───── Data excerpt ─────

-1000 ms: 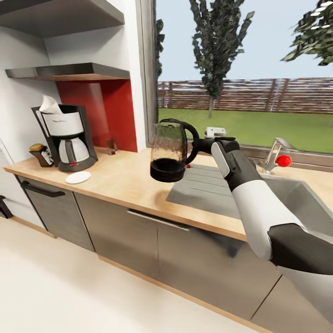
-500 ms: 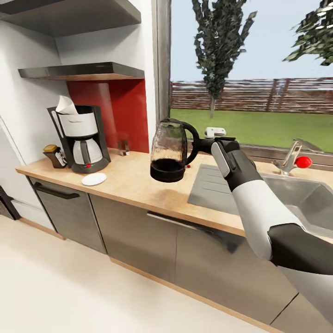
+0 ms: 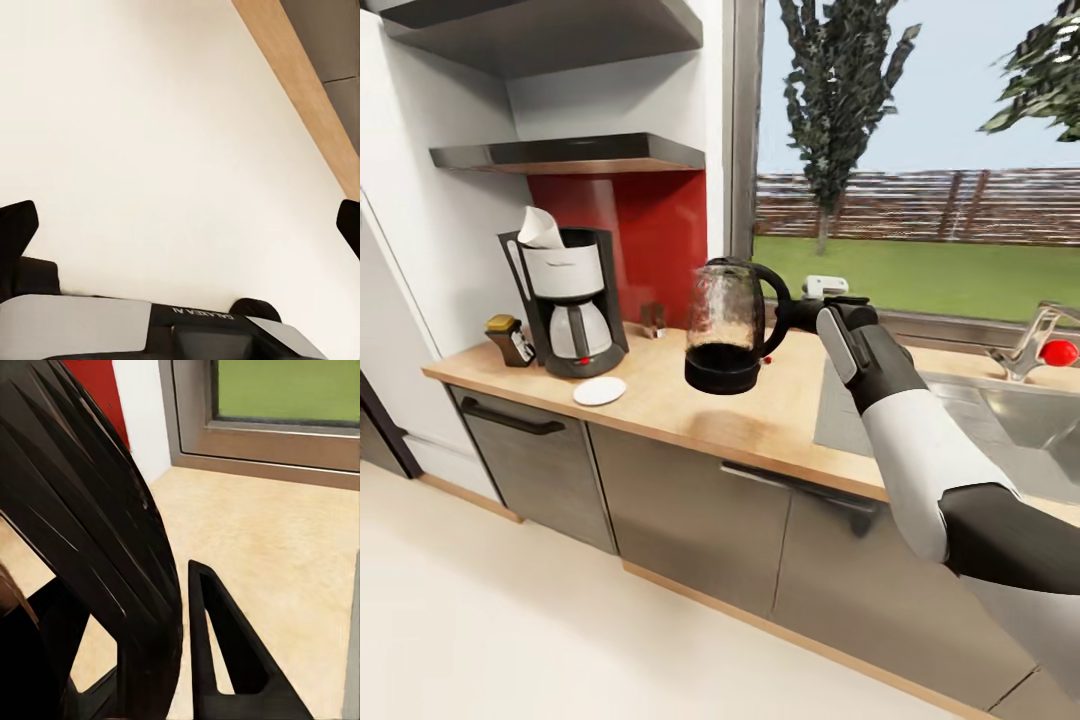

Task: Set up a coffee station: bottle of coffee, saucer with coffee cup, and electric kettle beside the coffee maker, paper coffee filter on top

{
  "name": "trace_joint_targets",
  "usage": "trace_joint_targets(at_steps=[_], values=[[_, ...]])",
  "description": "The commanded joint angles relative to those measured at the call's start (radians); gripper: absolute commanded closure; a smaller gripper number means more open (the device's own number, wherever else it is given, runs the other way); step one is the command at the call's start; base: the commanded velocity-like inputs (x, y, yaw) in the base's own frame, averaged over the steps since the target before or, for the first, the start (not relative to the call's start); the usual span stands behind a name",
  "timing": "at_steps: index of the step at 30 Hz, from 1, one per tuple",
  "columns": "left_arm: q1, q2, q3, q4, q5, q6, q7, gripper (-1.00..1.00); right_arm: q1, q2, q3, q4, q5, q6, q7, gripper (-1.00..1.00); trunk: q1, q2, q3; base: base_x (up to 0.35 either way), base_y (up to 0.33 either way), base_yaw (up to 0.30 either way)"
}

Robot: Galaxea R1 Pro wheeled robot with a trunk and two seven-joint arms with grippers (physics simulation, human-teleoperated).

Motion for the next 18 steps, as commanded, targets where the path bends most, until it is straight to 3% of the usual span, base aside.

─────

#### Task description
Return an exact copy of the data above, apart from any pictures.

#### Answer for the task
-1000 ms: 
-500 ms: 
+0 ms: 

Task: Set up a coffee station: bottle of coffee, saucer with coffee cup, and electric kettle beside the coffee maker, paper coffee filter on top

{
  "name": "trace_joint_targets",
  "usage": "trace_joint_targets(at_steps=[_], values=[[_, ...]])",
  "description": "The commanded joint angles relative to those measured at the call's start (radians); gripper: absolute commanded closure; a smaller gripper number means more open (the device's own number, wherever else it is given, runs the other way); step one is the command at the call's start; base: the commanded velocity-like inputs (x, y, yaw) in the base's own frame, averaged over the steps since the target before or, for the first, the start (not relative to the call's start); the usual span stands behind a name",
  "timing": "at_steps: index of the step at 30 Hz, from 1, one per tuple",
  "columns": "left_arm: q1, q2, q3, q4, q5, q6, q7, gripper (-1.00..1.00); right_arm: q1, q2, q3, q4, q5, q6, q7, gripper (-1.00..1.00); trunk: q1, q2, q3; base: base_x (up to 0.35 either way), base_y (up to 0.33 either way), base_yaw (up to 0.30 either way)"
}

Robot: Galaxea R1 Pro wheeled robot with a trunk and two seven-joint arms with grippers (physics simulation, human-teleoperated).

Motion for the next 18 steps, as commanded, targets where the path bends most, until it is straight to 3% of the usual span, base aside.

There is nothing more to the exercise.